Antes olhou para a porta e chamou - Luísa! Luísa! Ela apareceu: - então não desces esses degraus para vires aqui dizer-me até logo? Que é como quem diz, para me vires dar uma beijoca... Ela sorriu e desceu lésta. - Claro que não te deixava ir embora sem um agrado! Tu é que estás sempre cheio de pressa...
-Sou assim, tu já sabes. -Sei, claro que sei; logo vou lá ter contigo ao campo com o almoço, e olha que até levo broa mole, deve ficar cosida a tempo, já pus o lume ao forno. - Que bom, disse ele, já estou a ansiar por isso... bem, são horas de ir andando. E lá se pôs a caminho.
Agarrado ao arado que fundo sulcava a terra, o Zé nunca parou em toda a manhã, trabalhava animado, sempre a assobiar, musicas alegres, ele gostava mesmo do campo.
Agora que o sol estava a pino, a Luísa já não devia demorar... Desatrelou o gado, levou-o para a sombra e pôs-lhe alimento verde. Depois sentou-se ele também, à sombra.
Aguardando a sua Luísa e o almoço prometido, ele só tinha olhos para a serventia que antecedia as terras de cultivo. Reparou que outro carro de bois se dirigia para o campo, e cedo percebeu que o homem que conduzia o gado era o seu compadre Tibúrcio. Pôs-se de pé e esperou que ele se aproximásse. Ainda antes dos habituais cumprimentos, o Zé antecipou-se: - Ora ainda bem que veio, compadre! Estive toda a manhã sózinho! Não é que eu tenha mêdo; é que um homem também gosta de falar! - Tem razão compadre Zé, respondeu o outro. Sabe, eu queria vir descarregar o fertilizante de manhã, mas não pude, assim,vim agora. Encaminhou-se para a sua nesga de terra, não sem antes ainda lhe perguntar pela comadre Luísa...
Estava tudo na paz de Deus, ou assim parecia, quando o Zé vê o Tiburcio a caminhar na sua direção e a praguejar- Admirado, e sem perceber a razão daquela atitude tão estranha, perguntou: - O que é isso compadre Tibúrcio?
- O que é isso, ainda me pergunta?
- Pois se não sei, pergunto, pois claro...
- Não se faça de anjinho, sabe muito bem que me anda a roubar.
- A roubar? Você está a brincar, ou a ofender-me? Eu ando a roubar-lhe o quê?
-Quer que eu diga, pois eu digo. Desde há três anos que na altura das lavras, você me rouba sempre uma leiva de terra.É dali daquele lado. Já são três que você juntou ao seu terreno.Não tem vergonha? Ande diga lá se é mentira...
-Claro que é mentira. Eu não lhe admito, ouviu? Que disparate; as terras até estão sinalizadas com marcos.
E o Tibúrcio repisa; tem marcos mas de nada valem.

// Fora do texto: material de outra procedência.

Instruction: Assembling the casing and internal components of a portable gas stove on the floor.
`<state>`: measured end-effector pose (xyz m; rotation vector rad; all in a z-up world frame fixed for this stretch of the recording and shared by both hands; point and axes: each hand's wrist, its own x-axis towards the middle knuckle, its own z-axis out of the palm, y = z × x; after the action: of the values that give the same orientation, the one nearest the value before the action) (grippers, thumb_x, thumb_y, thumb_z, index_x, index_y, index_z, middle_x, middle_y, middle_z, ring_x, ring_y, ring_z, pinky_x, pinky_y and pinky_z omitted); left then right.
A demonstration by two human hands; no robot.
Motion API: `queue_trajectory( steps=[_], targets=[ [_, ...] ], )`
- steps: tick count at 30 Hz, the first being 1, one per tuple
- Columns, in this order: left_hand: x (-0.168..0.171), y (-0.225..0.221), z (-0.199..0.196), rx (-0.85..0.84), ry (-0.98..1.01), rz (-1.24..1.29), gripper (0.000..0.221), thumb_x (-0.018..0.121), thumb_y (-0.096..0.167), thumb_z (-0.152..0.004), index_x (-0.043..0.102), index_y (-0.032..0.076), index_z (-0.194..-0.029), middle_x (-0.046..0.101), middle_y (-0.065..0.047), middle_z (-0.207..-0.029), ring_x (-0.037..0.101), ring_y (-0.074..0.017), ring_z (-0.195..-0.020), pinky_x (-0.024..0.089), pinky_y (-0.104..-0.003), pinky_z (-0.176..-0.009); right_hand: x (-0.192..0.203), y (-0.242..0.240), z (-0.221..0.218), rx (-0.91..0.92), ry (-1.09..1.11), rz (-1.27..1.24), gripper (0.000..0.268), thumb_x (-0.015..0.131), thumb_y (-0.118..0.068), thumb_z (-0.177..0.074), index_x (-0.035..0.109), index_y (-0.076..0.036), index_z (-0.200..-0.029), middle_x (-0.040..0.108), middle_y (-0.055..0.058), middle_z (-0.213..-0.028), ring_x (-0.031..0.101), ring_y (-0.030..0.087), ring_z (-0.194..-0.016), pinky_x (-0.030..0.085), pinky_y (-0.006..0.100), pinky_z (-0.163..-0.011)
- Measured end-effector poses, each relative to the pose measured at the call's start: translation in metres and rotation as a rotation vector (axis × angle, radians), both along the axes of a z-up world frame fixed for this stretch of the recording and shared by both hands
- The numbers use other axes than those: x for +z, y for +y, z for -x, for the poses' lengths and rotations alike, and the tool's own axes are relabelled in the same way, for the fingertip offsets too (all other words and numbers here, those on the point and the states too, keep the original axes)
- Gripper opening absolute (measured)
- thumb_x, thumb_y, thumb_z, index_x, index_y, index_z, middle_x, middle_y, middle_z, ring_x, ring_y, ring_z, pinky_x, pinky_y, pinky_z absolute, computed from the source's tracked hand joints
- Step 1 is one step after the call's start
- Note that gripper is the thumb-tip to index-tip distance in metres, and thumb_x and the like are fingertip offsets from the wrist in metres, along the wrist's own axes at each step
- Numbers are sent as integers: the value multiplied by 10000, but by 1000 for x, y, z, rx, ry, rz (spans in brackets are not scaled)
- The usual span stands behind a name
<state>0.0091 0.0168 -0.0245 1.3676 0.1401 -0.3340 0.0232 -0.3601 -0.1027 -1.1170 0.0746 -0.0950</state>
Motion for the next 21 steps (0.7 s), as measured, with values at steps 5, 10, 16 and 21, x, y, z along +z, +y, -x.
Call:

-Aqui o Zé perdeu a calma. -Sabe, eu não estou para lhe aturar tal difamação, ouviu? - Olhe que eu perco a cabeça e ainda lhe vou às fussas... e dito isto puxou dum foeiro do carro das vacas, e correu para ele. O Tibúrcio por seu turno recuou, mas para ir buscar a forquilha, e logo de seguida investiu contra o compadre. Os dois envolveram-se em agressão mútua, uma agressão raivosa que só parou quando ambos caíram por terra sem sentidos, e a esvaírem-se em sangue.
A Luísa chegou com o almoço e ainda os viu cair. Sentiu-se vacilar, mas tinha de ser forte. Correu, a gritar por socorro, e alguém a ouviu...
Os homens estavam muito maltratados. O Zé a contas com perfurações no intestino, foi operado de urgência, e o Tibúrcio com fraturas e traumatismos, também não se livrou de várias intervenções cirúrgicas.
Estiveram com prognóstico reservado, permaneceram no hospital durante três meses, mas escaparam.
Passado o período crítico, foram colocados na enfermaria, cada um em sua cama, mas ao lado um do outro. (seria por castigo? ) Mesmo assim, continuavam enraivecidos, não se falavam, nem se olhavam sequer, e assim viveram quase até ao fim do internamento.
A Rosa e a Luísa iam juntas ao hospital diáriamente, alhearam-se das zangas deles, só queriam que ambos se curássem. Visitavam os dois, e para ambos tinham boas palavras.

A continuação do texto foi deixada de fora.